======== Data for the task

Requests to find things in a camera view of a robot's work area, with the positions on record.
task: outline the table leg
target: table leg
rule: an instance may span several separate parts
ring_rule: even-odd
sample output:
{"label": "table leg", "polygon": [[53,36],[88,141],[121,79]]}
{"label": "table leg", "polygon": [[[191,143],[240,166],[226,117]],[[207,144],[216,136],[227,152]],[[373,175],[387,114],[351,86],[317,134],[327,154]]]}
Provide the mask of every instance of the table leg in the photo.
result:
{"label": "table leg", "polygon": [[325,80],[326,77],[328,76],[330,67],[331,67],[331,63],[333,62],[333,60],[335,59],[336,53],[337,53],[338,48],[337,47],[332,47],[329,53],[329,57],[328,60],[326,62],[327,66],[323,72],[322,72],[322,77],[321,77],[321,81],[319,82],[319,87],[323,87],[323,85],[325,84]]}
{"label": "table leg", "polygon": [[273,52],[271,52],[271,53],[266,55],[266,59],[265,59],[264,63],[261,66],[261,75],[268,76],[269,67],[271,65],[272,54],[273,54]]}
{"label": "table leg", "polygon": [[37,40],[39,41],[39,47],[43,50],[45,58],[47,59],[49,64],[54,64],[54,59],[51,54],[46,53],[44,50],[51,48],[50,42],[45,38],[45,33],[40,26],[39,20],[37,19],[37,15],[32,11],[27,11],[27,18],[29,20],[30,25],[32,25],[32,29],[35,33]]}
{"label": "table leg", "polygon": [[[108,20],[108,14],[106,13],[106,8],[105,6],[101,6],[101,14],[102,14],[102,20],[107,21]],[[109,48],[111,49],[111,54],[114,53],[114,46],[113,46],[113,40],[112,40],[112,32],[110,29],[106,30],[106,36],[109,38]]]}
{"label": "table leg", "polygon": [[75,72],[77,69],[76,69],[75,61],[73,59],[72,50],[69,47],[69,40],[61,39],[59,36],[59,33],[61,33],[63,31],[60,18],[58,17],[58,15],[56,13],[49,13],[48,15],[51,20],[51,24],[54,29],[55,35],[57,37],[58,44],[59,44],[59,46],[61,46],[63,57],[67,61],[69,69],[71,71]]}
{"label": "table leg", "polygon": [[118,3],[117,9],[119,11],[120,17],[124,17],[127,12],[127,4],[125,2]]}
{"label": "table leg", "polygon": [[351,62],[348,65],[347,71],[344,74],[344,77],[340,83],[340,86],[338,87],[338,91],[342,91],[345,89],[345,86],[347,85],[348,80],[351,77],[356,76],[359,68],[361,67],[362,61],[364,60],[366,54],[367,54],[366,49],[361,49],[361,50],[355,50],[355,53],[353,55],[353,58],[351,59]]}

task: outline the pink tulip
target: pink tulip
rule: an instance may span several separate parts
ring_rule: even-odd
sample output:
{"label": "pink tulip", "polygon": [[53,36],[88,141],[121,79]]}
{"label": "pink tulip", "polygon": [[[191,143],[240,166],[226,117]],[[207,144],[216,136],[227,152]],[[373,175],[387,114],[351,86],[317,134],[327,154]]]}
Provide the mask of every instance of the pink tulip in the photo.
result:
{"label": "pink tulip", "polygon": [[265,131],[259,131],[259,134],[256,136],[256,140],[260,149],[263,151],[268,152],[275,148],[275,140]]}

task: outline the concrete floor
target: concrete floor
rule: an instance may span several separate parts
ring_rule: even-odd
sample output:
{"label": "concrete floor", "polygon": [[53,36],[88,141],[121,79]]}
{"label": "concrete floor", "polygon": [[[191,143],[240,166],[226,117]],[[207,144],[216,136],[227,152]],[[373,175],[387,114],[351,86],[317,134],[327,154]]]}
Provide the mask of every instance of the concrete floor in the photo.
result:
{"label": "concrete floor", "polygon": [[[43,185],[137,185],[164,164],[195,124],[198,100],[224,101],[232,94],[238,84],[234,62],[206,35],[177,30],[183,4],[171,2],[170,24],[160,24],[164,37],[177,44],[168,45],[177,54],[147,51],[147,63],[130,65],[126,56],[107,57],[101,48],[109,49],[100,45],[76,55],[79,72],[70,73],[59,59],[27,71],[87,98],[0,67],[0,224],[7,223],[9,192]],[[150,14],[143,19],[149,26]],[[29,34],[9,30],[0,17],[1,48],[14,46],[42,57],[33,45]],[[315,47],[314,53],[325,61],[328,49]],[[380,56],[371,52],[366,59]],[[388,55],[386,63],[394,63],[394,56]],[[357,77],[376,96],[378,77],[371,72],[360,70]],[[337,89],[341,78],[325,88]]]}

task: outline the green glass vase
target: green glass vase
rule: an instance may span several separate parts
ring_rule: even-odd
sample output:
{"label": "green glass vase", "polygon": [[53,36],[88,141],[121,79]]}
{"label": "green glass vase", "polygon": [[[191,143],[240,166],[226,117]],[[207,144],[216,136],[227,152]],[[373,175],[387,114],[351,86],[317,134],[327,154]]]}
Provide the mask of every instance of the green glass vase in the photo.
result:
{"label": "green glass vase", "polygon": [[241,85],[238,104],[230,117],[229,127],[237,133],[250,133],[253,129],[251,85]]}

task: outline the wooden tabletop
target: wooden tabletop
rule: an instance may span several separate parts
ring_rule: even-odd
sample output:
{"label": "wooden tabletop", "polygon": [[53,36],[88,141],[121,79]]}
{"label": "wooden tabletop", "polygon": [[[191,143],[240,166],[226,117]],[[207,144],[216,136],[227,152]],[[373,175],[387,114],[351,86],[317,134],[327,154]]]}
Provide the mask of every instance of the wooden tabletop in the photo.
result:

================

Directions:
Print the records above in full, exactly.

Response to the task:
Requests to find things in a camera view of a robot's work area, with the positions on record.
task: outline the table leg
target: table leg
rule: an instance may span several separate parts
ring_rule: even-odd
sample output:
{"label": "table leg", "polygon": [[53,36],[88,141],[121,79]]}
{"label": "table leg", "polygon": [[[191,143],[240,166],[226,117]],[[207,144],[216,136],[227,152]],[[373,175],[387,114],[351,86],[317,134],[327,154]]]}
Provide the mask of every instance of the table leg in the photo.
result:
{"label": "table leg", "polygon": [[325,80],[326,77],[328,76],[330,67],[331,67],[331,63],[333,62],[333,60],[335,59],[336,53],[337,53],[338,48],[337,47],[332,47],[329,53],[329,57],[328,60],[326,62],[327,66],[323,72],[322,72],[322,77],[321,77],[321,81],[319,82],[319,87],[323,87],[323,85],[325,84]]}
{"label": "table leg", "polygon": [[273,52],[271,52],[271,53],[266,55],[266,59],[265,59],[264,63],[261,66],[261,75],[268,76],[269,67],[271,65],[272,54],[273,54]]}
{"label": "table leg", "polygon": [[37,40],[39,41],[39,47],[43,50],[45,58],[47,59],[49,64],[54,64],[54,59],[51,54],[46,53],[44,50],[51,48],[50,42],[45,38],[45,33],[40,26],[39,20],[37,19],[37,15],[32,11],[27,11],[27,18],[29,20],[30,25],[32,25],[32,29],[35,33]]}
{"label": "table leg", "polygon": [[[108,20],[108,14],[106,13],[106,8],[105,6],[101,6],[101,14],[102,14],[102,20],[107,21]],[[109,48],[111,49],[111,54],[114,53],[114,46],[113,46],[113,40],[112,40],[112,32],[110,29],[106,30],[106,36],[109,38]]]}
{"label": "table leg", "polygon": [[75,72],[77,69],[76,69],[75,61],[73,59],[72,50],[69,47],[69,40],[61,39],[59,36],[59,33],[61,33],[63,31],[60,18],[58,17],[58,15],[56,13],[49,13],[48,15],[51,20],[51,24],[54,29],[55,35],[57,37],[58,44],[59,44],[59,46],[61,46],[63,57],[67,61],[69,69],[71,71]]}
{"label": "table leg", "polygon": [[118,3],[117,9],[119,11],[120,17],[124,17],[127,12],[127,4],[125,2]]}
{"label": "table leg", "polygon": [[351,62],[348,65],[347,71],[344,74],[344,77],[340,83],[340,86],[338,87],[338,91],[342,91],[345,89],[345,86],[347,85],[348,80],[351,77],[356,76],[359,68],[361,67],[362,61],[364,60],[366,54],[367,54],[366,49],[361,49],[361,50],[355,50],[355,53],[353,55],[353,58],[351,59]]}

task: outline the pink tulip
target: pink tulip
rule: an instance may span several separate parts
ring_rule: even-odd
sample output:
{"label": "pink tulip", "polygon": [[53,36],[88,141],[121,79]]}
{"label": "pink tulip", "polygon": [[[191,143],[240,166],[226,117]],[[207,144],[216,136],[227,152]],[[373,175],[387,114],[351,86],[317,134],[327,154]]]}
Provide the mask of every instance of the pink tulip in the photo.
result:
{"label": "pink tulip", "polygon": [[265,131],[259,131],[259,134],[256,136],[256,140],[260,149],[263,151],[268,152],[275,148],[275,140]]}

task: outline the concrete floor
target: concrete floor
rule: an instance may span several separate parts
ring_rule: even-odd
sample output:
{"label": "concrete floor", "polygon": [[53,36],[88,141],[121,79]]}
{"label": "concrete floor", "polygon": [[[191,143],[240,166],[226,117]],[[207,144],[216,136],[227,152]],[[373,175],[387,114],[351,86],[317,134],[327,154]]]}
Provide the mask of every instance of the concrete floor in the photo.
result:
{"label": "concrete floor", "polygon": [[[43,185],[137,185],[164,164],[195,124],[198,100],[224,101],[232,94],[238,84],[234,62],[206,35],[177,30],[183,4],[171,2],[170,24],[160,24],[164,37],[177,44],[168,45],[177,54],[147,51],[147,63],[130,65],[126,56],[107,57],[101,48],[109,49],[100,45],[76,55],[79,72],[70,73],[59,59],[27,71],[87,98],[0,67],[0,224],[7,223],[9,192]],[[150,14],[143,19],[149,26]],[[29,34],[9,30],[0,17],[1,48],[14,46],[42,57],[33,45]],[[315,47],[314,53],[325,61],[328,49]],[[380,56],[371,52],[366,59]],[[388,55],[386,63],[394,63],[394,56]],[[357,77],[376,96],[378,77],[371,72],[360,70]],[[337,89],[341,78],[325,88]]]}

task: outline the green glass vase
target: green glass vase
rule: an instance may span several separate parts
ring_rule: even-odd
sample output:
{"label": "green glass vase", "polygon": [[53,36],[88,141],[121,79]]}
{"label": "green glass vase", "polygon": [[[191,143],[240,166],[226,117]],[[207,144],[216,136],[227,152]],[[373,175],[387,114],[351,86],[317,134],[327,154]]]}
Provide the mask of every instance of the green glass vase in the photo.
result:
{"label": "green glass vase", "polygon": [[241,85],[238,104],[230,117],[229,127],[237,133],[250,133],[253,129],[251,85]]}

task: outline the wooden tabletop
target: wooden tabletop
rule: an instance may span several separate parts
ring_rule: even-odd
sample output:
{"label": "wooden tabletop", "polygon": [[53,36],[88,141],[121,79]]}
{"label": "wooden tabletop", "polygon": [[[191,143],[240,166],[226,117]],[[207,144],[216,136],[227,152]],[[373,175],[387,114],[351,86],[317,134],[327,154]]]}
Provide the mask of every instance of the wooden tabletop in the photo.
result:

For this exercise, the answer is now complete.